→ WORK REQUIRED
Working from the entries below, tally each line that holds "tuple". Give the tally and nothing else.

→ DATA
◇ ◇ ◇ ◇ ◇

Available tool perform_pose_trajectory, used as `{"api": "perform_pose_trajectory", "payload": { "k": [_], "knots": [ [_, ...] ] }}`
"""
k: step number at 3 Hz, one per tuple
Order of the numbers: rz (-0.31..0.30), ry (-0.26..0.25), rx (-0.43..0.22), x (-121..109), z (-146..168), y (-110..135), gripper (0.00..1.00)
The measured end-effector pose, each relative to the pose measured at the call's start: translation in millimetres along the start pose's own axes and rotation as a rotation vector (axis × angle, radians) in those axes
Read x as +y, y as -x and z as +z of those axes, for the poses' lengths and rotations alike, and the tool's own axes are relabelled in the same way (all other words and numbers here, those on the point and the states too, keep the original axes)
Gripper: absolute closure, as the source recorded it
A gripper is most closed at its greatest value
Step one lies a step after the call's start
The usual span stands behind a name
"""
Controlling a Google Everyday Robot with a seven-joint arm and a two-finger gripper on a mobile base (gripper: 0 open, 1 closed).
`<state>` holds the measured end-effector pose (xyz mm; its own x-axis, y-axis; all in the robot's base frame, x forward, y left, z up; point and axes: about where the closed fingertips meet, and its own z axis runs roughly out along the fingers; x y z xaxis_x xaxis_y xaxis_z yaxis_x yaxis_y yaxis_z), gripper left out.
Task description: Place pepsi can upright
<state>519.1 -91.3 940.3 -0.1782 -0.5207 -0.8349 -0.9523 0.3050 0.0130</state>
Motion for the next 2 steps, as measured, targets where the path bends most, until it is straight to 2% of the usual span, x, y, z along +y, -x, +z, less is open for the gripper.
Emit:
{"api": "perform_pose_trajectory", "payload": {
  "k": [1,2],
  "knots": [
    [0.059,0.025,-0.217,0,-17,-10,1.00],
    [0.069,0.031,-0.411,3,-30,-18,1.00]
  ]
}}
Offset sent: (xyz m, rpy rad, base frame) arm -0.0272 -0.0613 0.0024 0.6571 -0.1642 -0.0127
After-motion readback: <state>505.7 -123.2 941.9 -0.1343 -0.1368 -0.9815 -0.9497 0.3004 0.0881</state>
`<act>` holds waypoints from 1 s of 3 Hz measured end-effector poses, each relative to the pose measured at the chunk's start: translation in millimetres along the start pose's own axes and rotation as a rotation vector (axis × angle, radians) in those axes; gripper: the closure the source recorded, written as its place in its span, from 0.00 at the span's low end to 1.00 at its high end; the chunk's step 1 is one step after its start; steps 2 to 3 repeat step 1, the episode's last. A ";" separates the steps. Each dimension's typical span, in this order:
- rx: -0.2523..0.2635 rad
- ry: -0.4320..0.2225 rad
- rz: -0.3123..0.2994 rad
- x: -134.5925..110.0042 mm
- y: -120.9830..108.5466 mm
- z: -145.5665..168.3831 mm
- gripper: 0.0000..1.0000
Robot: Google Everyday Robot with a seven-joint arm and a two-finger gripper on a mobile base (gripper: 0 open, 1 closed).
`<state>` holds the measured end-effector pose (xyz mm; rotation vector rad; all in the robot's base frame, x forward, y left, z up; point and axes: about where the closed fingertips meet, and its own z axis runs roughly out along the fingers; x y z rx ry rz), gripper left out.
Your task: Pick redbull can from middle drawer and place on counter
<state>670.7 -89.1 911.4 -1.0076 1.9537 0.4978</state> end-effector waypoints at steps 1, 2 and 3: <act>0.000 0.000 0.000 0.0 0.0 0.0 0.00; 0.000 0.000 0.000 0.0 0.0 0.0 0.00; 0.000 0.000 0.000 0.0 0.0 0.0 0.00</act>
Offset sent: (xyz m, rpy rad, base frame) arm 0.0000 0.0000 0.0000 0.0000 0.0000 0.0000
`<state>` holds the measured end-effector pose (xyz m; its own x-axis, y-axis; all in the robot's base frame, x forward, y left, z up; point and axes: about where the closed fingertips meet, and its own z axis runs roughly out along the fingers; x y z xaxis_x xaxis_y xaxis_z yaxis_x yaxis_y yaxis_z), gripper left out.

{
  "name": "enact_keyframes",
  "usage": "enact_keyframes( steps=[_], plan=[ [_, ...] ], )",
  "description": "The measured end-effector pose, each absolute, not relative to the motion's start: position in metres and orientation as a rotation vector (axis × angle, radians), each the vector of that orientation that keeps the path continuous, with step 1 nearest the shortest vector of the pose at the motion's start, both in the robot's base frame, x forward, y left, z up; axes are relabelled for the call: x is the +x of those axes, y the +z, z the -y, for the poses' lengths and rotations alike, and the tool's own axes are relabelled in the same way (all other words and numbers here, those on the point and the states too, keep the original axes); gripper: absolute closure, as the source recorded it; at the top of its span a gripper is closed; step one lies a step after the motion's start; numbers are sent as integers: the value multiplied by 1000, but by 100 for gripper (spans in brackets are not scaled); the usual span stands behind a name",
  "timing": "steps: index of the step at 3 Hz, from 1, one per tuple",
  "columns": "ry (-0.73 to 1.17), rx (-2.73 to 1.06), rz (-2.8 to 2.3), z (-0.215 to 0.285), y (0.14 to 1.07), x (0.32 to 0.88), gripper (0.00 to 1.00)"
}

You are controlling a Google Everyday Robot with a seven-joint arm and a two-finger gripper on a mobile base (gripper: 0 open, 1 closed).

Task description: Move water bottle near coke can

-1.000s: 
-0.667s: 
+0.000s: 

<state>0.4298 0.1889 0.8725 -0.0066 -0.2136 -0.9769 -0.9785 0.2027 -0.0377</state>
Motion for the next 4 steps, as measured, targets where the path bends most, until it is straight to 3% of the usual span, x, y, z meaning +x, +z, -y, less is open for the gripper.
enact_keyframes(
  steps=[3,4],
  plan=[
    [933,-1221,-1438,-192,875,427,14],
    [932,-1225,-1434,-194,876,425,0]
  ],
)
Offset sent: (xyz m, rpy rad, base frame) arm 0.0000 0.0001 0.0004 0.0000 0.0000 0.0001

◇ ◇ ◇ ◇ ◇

→ ANSWER TO THIS TASK
2